# [TASK ITEM]
Using the material below, return exactly the lines between the one holding "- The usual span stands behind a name" and the one holding "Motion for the", inclusive, and no others.

# [SOURCE DATA]
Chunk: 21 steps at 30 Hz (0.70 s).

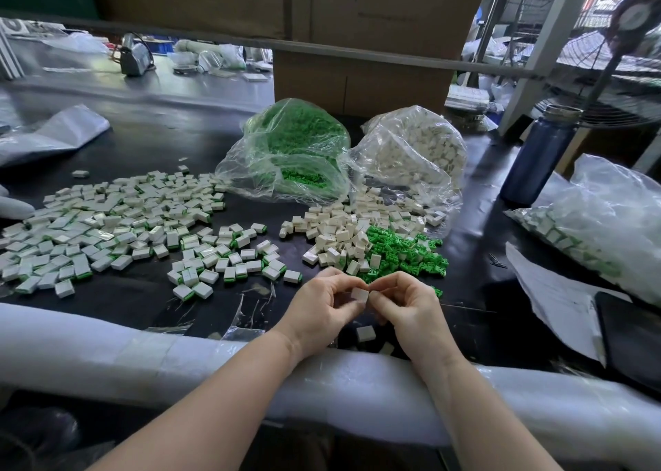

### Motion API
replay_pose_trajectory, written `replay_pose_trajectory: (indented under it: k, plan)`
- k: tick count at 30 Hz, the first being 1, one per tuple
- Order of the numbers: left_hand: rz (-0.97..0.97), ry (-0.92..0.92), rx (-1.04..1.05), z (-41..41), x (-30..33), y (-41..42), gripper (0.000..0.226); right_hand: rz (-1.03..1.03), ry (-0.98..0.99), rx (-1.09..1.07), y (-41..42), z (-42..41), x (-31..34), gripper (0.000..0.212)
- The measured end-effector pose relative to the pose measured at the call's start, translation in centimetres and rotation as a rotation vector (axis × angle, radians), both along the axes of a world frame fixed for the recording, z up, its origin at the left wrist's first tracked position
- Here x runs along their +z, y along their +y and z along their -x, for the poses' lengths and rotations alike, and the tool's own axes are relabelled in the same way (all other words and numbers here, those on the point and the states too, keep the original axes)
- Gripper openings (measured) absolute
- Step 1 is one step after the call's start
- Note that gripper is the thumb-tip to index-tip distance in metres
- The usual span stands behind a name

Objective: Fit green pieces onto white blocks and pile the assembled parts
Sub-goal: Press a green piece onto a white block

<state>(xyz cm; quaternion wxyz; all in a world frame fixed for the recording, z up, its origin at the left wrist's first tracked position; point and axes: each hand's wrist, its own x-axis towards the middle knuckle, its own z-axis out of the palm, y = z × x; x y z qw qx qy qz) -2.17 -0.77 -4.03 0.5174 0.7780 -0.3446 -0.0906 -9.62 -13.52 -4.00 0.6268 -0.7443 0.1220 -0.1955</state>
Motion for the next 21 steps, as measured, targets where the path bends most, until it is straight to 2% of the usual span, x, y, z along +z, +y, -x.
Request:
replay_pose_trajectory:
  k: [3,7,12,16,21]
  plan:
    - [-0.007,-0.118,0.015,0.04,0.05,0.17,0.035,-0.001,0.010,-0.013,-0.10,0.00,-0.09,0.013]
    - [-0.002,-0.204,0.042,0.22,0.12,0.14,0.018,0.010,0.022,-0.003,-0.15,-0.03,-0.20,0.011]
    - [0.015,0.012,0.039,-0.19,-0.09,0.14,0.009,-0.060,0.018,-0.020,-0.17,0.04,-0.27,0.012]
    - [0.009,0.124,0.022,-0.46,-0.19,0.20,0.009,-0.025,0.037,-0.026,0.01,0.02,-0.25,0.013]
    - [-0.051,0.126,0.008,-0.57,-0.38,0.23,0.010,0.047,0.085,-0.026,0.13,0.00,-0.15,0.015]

# [TASK OUTPUT]
- The usual span stands behind a name

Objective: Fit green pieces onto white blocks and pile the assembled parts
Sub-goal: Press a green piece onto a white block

<state>(xyz cm; quaternion wxyz; all in a world frame fixed for the recording, z up, its origin at the left wrist's first tracked position; point and axes: each hand's wrist, its own x-axis towards the middle knuckle, its own z-axis out of the palm, y = z × x; x y z qw qx qy qz) -2.17 -0.77 -4.03 0.5174 0.7780 -0.3446 -0.0906 -9.62 -13.52 -4.00 0.6268 -0.7443 0.1220 -0.1955</state>
Motion for the next 21 steps, as measured, targets where the path bends most, until it is straight to 2% of the usual span, x, y, z along +z, +y, -x.

With this, there is nothing more to the exercise.